Return each entry below word for word, leaving out any image.

--- RECORDS FOR THIS EXERCISE ---

# # # #

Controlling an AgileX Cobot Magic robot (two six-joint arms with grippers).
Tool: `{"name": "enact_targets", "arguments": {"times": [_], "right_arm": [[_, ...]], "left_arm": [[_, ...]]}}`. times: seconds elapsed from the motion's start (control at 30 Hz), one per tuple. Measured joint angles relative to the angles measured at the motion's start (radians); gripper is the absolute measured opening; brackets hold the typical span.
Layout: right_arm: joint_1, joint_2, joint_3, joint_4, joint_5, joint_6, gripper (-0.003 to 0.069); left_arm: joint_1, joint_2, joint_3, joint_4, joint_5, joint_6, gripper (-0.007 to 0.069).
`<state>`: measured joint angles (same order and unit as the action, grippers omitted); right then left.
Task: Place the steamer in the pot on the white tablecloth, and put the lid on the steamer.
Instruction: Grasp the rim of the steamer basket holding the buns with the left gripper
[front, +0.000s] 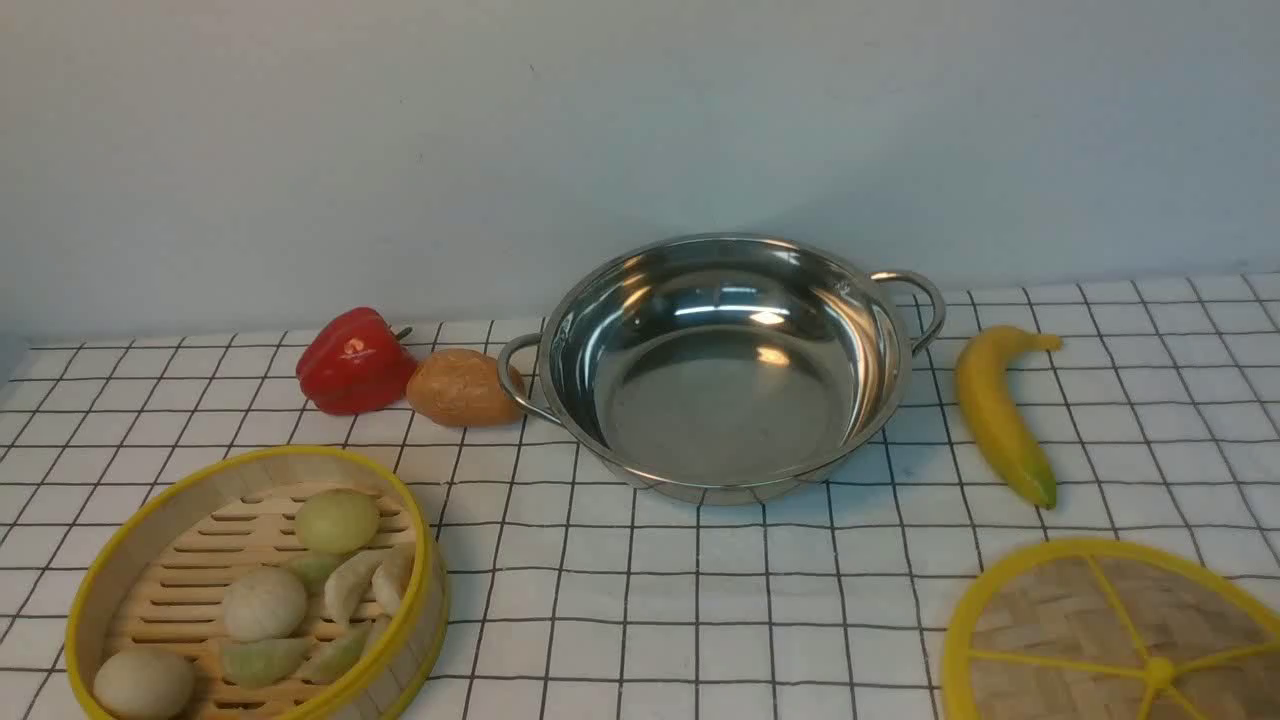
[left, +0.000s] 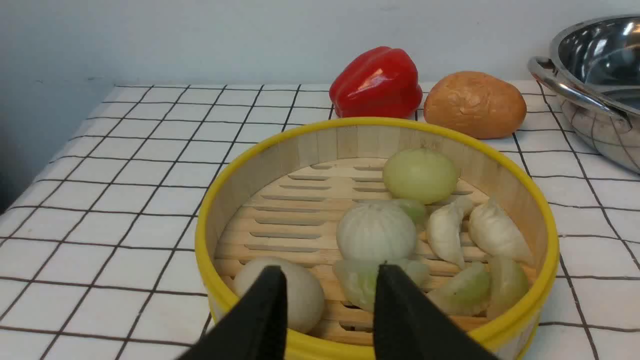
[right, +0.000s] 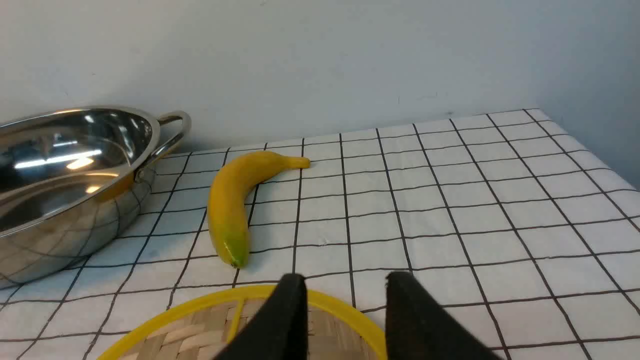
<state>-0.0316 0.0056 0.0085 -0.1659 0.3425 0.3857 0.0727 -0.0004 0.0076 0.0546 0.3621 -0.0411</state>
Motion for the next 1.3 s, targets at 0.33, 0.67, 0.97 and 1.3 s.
{"name": "enact_targets", "arguments": {"times": [0.33,0.67,0.97,1.3], "right_arm": [[0.0,0.0,0.0,0.0,0.0,0.0,0.0243],[0.0,0.0,0.0,0.0,0.0,0.0,0.0243],[0.0,0.0,0.0,0.0,0.0,0.0,0.0243],[0.0,0.0,0.0,0.0,0.0,0.0,0.0243]], "left_arm": [[0.0,0.0,0.0,0.0,0.0,0.0,0.0243],[0.0,0.0,0.0,0.0,0.0,0.0,0.0243],[0.0,0.0,0.0,0.0,0.0,0.0,0.0243],[0.0,0.0,0.0,-0.299,-0.179,-0.143,0.0243]]}}
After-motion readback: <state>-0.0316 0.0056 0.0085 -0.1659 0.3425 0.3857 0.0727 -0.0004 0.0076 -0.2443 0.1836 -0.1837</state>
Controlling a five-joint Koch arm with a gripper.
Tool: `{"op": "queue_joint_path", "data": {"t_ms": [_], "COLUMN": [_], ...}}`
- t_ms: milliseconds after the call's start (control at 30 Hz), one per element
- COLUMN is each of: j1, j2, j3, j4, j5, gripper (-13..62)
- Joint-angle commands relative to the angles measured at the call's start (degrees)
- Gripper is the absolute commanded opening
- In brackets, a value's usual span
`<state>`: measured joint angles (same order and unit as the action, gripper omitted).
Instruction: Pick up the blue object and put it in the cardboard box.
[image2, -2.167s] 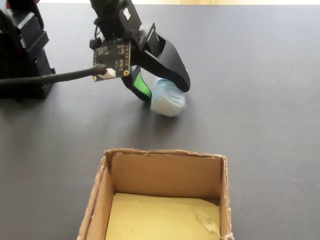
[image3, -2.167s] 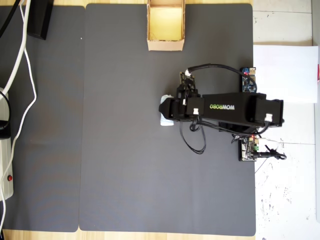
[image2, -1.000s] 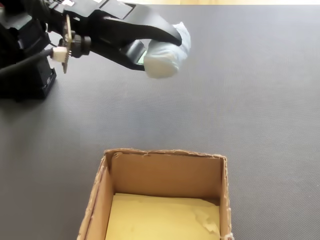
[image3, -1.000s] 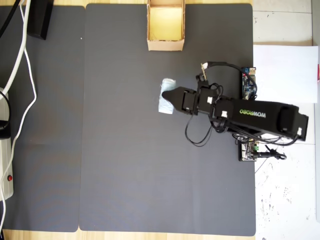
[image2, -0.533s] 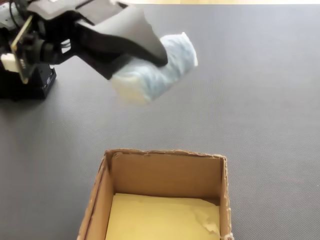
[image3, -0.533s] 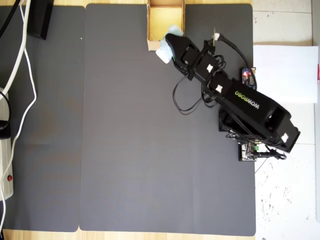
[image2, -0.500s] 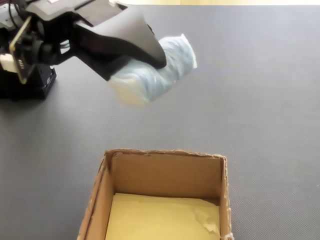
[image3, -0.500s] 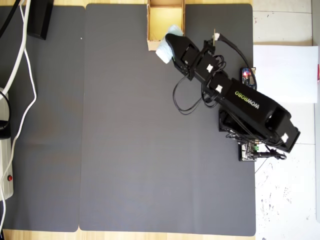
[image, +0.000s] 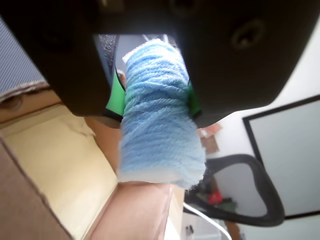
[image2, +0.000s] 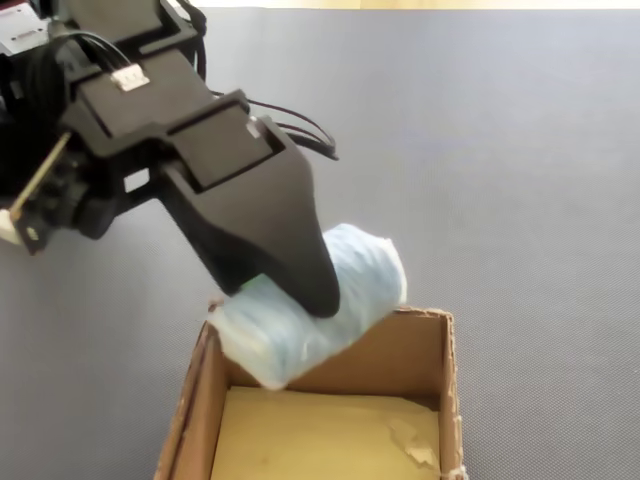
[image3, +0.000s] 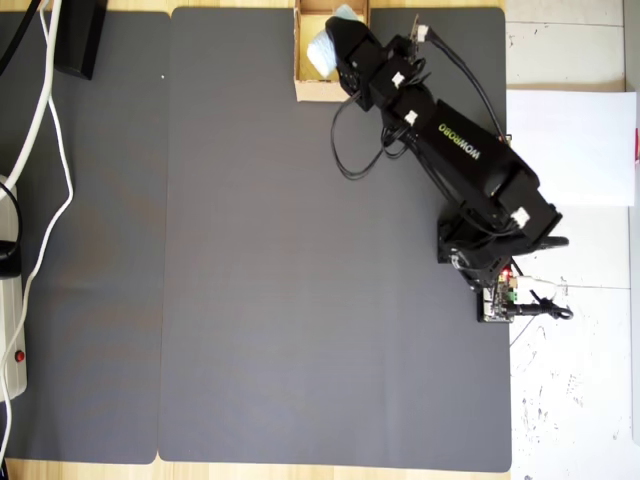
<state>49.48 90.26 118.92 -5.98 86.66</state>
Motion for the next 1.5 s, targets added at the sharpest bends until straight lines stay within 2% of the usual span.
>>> {"op": "queue_joint_path", "data": {"t_ms": [0,33,100,267,767,1133,1467], "j1": [0.1,0.1,1.1,1.4,-20.6,-34.9,-41.1], "j2": [0.5,0.1,-0.2,1.7,29.0,44.6,45.5], "j3": [-6.9,-8.7,-9.6,-9.3,16.3,34.5,47.0], "j4": [1.5,5.5,8.7,8.5,5.0,4.2,-1.4], "j5": [0.4,0.4,0.4,0.4,0.9,1.0,4.7], "gripper": [20.0,26.3,30.8,30.9,32.6,33.7,34.2]}}
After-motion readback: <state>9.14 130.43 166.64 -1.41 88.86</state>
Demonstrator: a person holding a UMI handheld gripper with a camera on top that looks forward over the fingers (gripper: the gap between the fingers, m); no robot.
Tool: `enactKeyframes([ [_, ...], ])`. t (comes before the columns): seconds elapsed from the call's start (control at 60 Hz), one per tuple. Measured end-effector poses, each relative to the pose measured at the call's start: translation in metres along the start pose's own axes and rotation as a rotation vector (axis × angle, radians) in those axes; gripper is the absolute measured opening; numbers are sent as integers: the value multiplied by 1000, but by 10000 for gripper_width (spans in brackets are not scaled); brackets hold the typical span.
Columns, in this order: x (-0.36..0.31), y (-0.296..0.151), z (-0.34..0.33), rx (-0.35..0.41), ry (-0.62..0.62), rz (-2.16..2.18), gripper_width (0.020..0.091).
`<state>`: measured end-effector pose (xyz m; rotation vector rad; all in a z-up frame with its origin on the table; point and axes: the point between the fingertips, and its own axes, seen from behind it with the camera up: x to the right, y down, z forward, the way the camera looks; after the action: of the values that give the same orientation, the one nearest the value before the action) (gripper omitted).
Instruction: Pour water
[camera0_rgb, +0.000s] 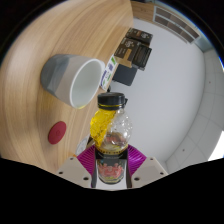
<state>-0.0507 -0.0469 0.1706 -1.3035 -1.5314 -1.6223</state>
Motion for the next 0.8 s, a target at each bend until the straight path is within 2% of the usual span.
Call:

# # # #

--- EXERCISE SOLUTION ---
Controlling an AgileX Cobot Magic robot (two six-joint arms with grippers).
Tool: `{"name": "enact_targets", "arguments": {"times": [_], "right_arm": [[_, ...]], "left_arm": [[_, ...]]}}`. times: seconds elapsed from the motion's start (control at 30 Hz), one per tuple. Measured joint angles relative to the angles measured at the motion's start (radians); gripper is the absolute measured opening; brackets hold the typical span.
Layout: right_arm: joint_1, joint_2, joint_3, joint_4, joint_5, joint_6, gripper (-0.003 to 0.069); left_arm: joint_1, joint_2, joint_3, joint_4, joint_5, joint_6, gripper (-0.007 to 0.069).
`<state>`: measured joint angles (same order and unit as the action, grippers omitted); right then left.
Task: Place the steamer in the pot on the white tablecloth, and put the lid on the steamer.
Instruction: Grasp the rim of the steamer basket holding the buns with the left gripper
[front, +0.000s] 
[left, +0.000s] 
[right, +0.000s] 
<state>-0.0316 0.0056 0.0085 -0.1659 0.3425 0.3857 0.0727 -0.0004 0.0076 0.0546 0.3621 -0.0411</state>
Motion for the next 1.3 s, targets at 0.33, 0.67, 0.97 and 1.3 s.
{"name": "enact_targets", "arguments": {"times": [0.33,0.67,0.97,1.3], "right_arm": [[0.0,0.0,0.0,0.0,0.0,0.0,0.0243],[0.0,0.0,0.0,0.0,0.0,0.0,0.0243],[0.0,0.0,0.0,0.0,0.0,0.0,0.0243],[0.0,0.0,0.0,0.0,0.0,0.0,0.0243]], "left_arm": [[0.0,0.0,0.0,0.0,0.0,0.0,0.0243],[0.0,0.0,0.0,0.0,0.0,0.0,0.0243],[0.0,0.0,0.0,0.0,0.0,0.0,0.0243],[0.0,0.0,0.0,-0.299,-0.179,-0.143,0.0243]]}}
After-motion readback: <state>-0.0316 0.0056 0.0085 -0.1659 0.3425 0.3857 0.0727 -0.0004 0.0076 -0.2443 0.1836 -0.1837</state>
Controlling a five-joint Koch arm with a gripper.
Tool: `{"op": "queue_joint_path", "data": {"t_ms": [_], "COLUMN": [_], ...}}`
- t_ms: milliseconds after the call's start (control at 30 Hz), one per element
- COLUMN is each of: j1, j2, j3, j4, j5, gripper (-13..62)
- Joint-angle commands relative to the angles measured at the call's start (degrees)
- Gripper is the absolute commanded opening
- In brackets, a value's usual span
`<state>`: measured joint angles (same order and unit as the action, gripper omitted).
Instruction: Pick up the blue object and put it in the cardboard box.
[image2, -2.167s] 
[image3, -2.167s] 
[image2, -1.000s] 
[image3, -1.000s] 
[image2, -0.533s] 
[image3, -0.533s] 
[image2, -0.500s] 
[image3, -0.500s] 
[image, +0.000s] 
[image2, +0.000s] 
[image3, +0.000s] 
<state>49.48 90.26 118.92 -5.98 86.66</state>
Motion for the next 1.5 s, targets added at the sharpest bends until straight lines stay within 2% of the usual span.
>>> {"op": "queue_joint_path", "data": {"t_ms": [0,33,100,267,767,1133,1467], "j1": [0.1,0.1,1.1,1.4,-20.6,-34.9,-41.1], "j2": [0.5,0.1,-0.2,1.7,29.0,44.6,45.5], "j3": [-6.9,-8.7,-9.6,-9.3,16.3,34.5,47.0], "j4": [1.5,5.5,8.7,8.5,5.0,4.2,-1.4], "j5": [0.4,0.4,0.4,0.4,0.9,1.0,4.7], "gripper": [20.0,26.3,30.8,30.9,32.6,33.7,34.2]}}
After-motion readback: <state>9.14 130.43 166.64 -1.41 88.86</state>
Demonstrator: a person holding a UMI handheld gripper with a camera on top that looks forward over the fingers (gripper: the gap between the fingers, m); no robot.
Tool: `enactKeyframes([ [_, ...], ])`. t (comes before the columns): seconds elapsed from the call's start (control at 60 Hz), one per tuple. Measured end-effector poses, each relative to the pose measured at the call's start: translation in metres along the start pose's own axes and rotation as a rotation vector (axis × angle, radians) in those axes; gripper is the absolute measured opening; numbers are sent as integers: the value multiplied by 1000, but by 10000 for gripper_width (spans in brackets are not scaled); brackets hold the typical span.
Columns, in this order: x (-0.36..0.31), y (-0.296..0.151), z (-0.34..0.33), rx (-0.35..0.41), ry (-0.62..0.62), rz (-2.16..2.18), gripper_width (0.020..0.091).
`<state>`: measured end-effector pose (xyz m; rotation vector rad; all in a z-up frame with its origin on the table; point and axes: the point between the fingertips, and its own axes, seen from behind it with the camera up: x to the right, y down, z forward, the way the camera looks; after the action: of the values that give the same orientation, the one nearest the value before the action) (gripper omitted).
Instruction: Pour water
[camera0_rgb, +0.000s] 
<state>-0.0507 -0.0469 0.1706 -1.3035 -1.5314 -1.6223</state>
Motion for the next 0.8 s, a target at each bend until the straight path is within 2% of the usual span.
Call:

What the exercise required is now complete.